PSICOLOGíA • SUBNOTA
› Por S. F.
En 1937, Arminda Aberastury veía casi a diario a una niña de ocho años mientras ésta aguardaba a su madre, que era paciente de su marido, Enrique Pichon-Rivière, con quien se había casado ese mismo año. Sostenía con la niña largas entrevistas: “Supe que esa nena no había podido aprender a leer ni a escribir, y que los profesionales a los que su padre había consultado decían que se trataba de una oligofrénica. Mi primer acercamiento fue pedagógico: quería saber si podía o no aprender; su expresión inteligente y angustiada me había hecho dudar del diagnóstico que pesaba sobre ella”. Arminda intentó enseñarle letras y números, pero al principio fracasó. Todo indicaba que la capacidad simbólica de la pequeña estaba afectada por las escenas traumáticas que había presenciado –los estados psicóticos de su mamá– y por las explicaciones mentirosas que había recibido al respecto. A medida que esta situación se esclareció, la pequeña comenzó a aprender.

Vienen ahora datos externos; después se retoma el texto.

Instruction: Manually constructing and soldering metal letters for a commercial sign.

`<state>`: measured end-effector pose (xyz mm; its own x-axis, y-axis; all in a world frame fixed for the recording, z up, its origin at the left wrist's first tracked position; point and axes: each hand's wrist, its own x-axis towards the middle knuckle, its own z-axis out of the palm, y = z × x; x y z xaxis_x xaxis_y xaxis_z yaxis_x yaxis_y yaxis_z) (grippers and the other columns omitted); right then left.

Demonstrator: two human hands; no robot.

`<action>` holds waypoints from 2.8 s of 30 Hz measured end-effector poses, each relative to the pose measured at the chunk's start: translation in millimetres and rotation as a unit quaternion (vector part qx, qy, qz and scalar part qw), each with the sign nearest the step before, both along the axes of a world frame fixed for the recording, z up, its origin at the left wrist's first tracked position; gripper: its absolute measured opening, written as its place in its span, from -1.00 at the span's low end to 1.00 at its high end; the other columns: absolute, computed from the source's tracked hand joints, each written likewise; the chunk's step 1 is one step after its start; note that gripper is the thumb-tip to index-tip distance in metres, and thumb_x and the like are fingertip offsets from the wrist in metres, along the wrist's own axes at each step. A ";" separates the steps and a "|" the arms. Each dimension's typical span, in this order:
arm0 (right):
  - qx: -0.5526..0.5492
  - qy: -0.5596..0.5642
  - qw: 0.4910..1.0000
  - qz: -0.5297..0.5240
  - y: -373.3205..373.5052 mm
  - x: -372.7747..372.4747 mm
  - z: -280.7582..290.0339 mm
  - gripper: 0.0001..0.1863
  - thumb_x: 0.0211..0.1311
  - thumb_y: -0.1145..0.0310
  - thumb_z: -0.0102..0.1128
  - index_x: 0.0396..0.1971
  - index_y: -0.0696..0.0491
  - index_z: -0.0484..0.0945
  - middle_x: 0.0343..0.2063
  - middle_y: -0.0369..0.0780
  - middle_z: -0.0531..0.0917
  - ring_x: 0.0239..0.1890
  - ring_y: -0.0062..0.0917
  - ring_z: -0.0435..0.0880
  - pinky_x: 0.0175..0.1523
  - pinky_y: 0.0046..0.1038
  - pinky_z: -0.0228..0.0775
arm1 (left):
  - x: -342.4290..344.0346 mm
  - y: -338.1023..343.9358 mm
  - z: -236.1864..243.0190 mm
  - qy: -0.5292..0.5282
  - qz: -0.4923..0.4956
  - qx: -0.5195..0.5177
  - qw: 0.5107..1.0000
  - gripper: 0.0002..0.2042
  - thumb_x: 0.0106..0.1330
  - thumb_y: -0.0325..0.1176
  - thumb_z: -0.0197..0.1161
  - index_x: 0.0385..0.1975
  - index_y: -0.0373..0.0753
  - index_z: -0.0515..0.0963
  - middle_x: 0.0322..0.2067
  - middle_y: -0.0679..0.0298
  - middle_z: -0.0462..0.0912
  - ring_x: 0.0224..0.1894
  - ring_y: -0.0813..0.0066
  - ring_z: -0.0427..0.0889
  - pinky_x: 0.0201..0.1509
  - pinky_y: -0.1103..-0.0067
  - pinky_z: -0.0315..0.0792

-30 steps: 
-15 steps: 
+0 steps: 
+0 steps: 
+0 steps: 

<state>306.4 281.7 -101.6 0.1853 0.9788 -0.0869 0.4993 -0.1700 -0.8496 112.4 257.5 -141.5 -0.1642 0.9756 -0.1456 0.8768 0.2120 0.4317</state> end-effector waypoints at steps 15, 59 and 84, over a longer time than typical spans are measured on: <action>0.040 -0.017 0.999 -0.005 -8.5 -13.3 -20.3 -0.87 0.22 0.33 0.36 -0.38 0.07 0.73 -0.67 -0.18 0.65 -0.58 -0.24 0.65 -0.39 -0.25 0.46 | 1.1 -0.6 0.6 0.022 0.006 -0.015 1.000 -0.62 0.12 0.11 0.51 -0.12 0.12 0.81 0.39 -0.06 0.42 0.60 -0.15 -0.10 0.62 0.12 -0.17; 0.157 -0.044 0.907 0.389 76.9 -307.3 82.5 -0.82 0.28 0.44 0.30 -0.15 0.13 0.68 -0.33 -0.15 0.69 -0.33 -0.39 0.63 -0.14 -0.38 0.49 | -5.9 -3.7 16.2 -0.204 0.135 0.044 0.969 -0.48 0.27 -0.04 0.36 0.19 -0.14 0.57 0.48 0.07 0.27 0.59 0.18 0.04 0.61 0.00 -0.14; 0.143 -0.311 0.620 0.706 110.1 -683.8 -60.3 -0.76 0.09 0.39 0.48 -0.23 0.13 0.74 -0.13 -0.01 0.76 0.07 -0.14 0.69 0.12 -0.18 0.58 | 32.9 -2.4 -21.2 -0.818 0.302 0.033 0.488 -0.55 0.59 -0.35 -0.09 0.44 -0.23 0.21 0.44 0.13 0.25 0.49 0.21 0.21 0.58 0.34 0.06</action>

El segundo caso que tomó Aberastury fue el de un niño con una inhibición intelectual que, se reveló, había sido causada por los castigos corporales que el pequeño había padecido; también este niño pudo superar su inhibición. A partir de allí, Arminda comenzó a concurrir al servicio de Higiene Mental del Hospicio de las Mercedes, donde Pichon-Rivière era jefe de una sala, para atender a niños con problemas similares.